Task goal
Could every line of the listing be output exactly, with the pictures skipped?

Stored data
════

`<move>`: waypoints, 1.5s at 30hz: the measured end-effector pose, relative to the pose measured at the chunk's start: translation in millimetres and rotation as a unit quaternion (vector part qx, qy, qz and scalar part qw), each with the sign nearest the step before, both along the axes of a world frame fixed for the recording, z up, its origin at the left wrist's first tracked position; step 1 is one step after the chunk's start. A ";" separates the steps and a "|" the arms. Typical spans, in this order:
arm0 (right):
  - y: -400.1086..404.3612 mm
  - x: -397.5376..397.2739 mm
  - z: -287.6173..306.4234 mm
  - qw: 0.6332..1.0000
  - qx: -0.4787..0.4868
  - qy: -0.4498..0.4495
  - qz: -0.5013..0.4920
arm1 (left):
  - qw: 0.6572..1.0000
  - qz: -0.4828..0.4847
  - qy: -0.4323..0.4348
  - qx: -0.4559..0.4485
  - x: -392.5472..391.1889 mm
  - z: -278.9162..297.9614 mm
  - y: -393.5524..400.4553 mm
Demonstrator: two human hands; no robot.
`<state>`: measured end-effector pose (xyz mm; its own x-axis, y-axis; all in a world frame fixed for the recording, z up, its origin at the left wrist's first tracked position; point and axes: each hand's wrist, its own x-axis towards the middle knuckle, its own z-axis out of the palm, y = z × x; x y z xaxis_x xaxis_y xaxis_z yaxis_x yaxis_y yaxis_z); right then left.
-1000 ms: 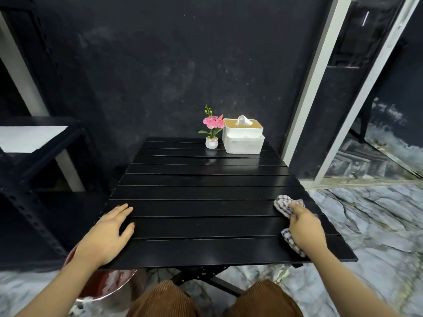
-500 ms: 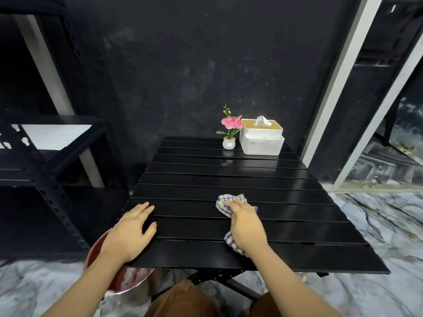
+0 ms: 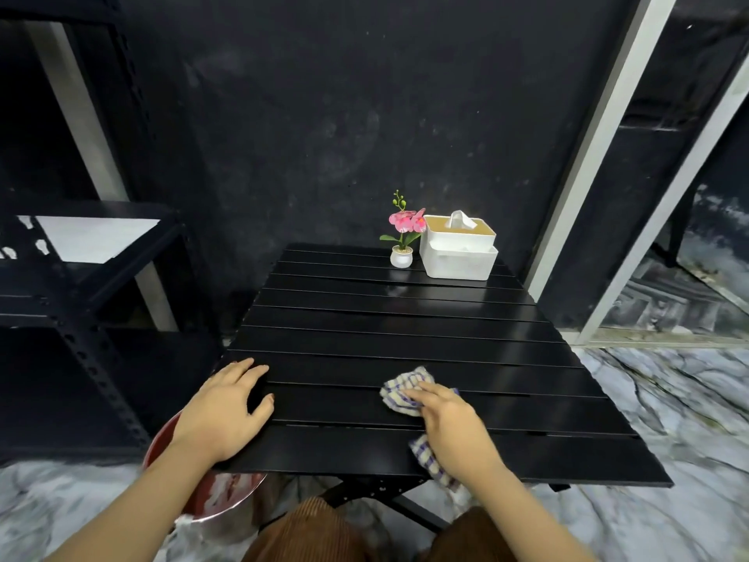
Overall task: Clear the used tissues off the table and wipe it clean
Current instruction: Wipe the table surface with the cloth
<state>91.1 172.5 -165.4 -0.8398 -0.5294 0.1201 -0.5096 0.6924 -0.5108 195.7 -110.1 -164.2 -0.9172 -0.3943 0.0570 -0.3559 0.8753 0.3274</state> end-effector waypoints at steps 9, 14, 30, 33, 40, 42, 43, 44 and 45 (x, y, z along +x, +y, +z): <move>135.7 -32.2 2.7 0.978 -0.001 0.006 -0.210 | 0.999 -0.003 -0.037 -0.004 -8.9 8.1 -4.2; 163.4 -57.5 2.6 0.961 0.007 0.004 -0.276 | 0.999 -0.003 -0.036 0.001 -17.8 8.3 -6.1; 21.0 -108.5 -1.6 0.983 0.019 0.014 -0.181 | 0.999 -0.001 0.009 0.031 -25.5 -1.2 -9.8; -44.0 -90.4 -6.3 0.994 0.017 0.018 -0.110 | 0.999 -0.002 0.013 0.032 -24.2 -1.0 -9.7; -129.2 -33.4 -9.9 0.999 0.002 0.005 0.037 | 0.999 -0.001 0.013 0.032 -25.1 -0.9 -11.1; -130.8 -22.9 -12.4 0.997 0.010 0.005 0.072 | 0.999 0.000 0.014 0.031 -24.7 -1.1 -11.1; -128.7 -19.9 -14.1 0.996 0.015 0.007 0.088 | 0.999 0.001 0.013 0.031 -24.4 -1.0 -10.9; -124.3 -17.6 -15.3 0.995 0.015 0.009 0.102 | 0.999 0.002 0.012 0.031 -24.3 -0.9 -10.8; -118.2 -16.4 -15.8 0.993 0.012 0.012 0.115 | 0.999 0.003 0.011 0.032 -23.9 -0.7 -10.7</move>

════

Solved problem
`<move>`: waypoints, 1.5s at 30hz: the measured end-effector pose, relative to the pose measured at the chunk's start: translation in millimetres and rotation as a unit quaternion (vector part qx, qy, qz and scalar part qw), each with the sign nearest the step before, both along the axes of a world frame fixed for the recording, z up, its origin at the left wrist's first tracked position; step 1 is one step after the chunk's start. A ";" separates the steps and a "|" the arms. Typical spans, in this order:
arm0 (right):
  - y: -400.1086..404.3612 mm
  - x: -397.5376..397.2739 mm
  - z: -287.6173..306.4234 mm
  - qw: 0.6332..1.0000
  - qx: -0.4787..0.4868
  - qy: -0.4498..0.4495
  - qz: -0.5013..0.4920
arm1 (left):
  - qw: 0.6572..1.0000
  - qz: -0.4828..0.4847
  - qy: -0.4323..0.4348
  - qx: -0.4559..0.4485
  - x: -392.5472..391.1889 mm
  - z: -278.9162..297.9614 mm
  - y: -393.5524..400.4553 mm
Demonstrator: two human hands; no robot.
`<state>`: measured end-effector pose (xyz mm; its own x-axis, y-axis; all in a world frame fixed for the recording, z up, its origin at the left wrist's first tracked position; point and axes: each hand's wrist, its own x-axis towards the middle knuckle, its own z-axis out of the palm, y = z × x; x y z xaxis_x xaxis_y xaxis_z yaxis_x yaxis_y yaxis_z); right then left.
-1000 ms: 
-500 ms: 
+0 ms: 
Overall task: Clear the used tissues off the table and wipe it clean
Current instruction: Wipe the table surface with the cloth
<state>91.1 172.5 -165.4 -0.8398 -0.5294 0.1201 -0.5096 0.6924 -0.5108 195.7 -110.1 -164.2 -0.9172 -0.3943 0.0570 -0.3559 0.8753 0.3274</state> end-effector waypoints at steps 9, 14, 30, 33, 40, 42, 43, 44 and 45 (x, y, z along +x, +y, +z): <move>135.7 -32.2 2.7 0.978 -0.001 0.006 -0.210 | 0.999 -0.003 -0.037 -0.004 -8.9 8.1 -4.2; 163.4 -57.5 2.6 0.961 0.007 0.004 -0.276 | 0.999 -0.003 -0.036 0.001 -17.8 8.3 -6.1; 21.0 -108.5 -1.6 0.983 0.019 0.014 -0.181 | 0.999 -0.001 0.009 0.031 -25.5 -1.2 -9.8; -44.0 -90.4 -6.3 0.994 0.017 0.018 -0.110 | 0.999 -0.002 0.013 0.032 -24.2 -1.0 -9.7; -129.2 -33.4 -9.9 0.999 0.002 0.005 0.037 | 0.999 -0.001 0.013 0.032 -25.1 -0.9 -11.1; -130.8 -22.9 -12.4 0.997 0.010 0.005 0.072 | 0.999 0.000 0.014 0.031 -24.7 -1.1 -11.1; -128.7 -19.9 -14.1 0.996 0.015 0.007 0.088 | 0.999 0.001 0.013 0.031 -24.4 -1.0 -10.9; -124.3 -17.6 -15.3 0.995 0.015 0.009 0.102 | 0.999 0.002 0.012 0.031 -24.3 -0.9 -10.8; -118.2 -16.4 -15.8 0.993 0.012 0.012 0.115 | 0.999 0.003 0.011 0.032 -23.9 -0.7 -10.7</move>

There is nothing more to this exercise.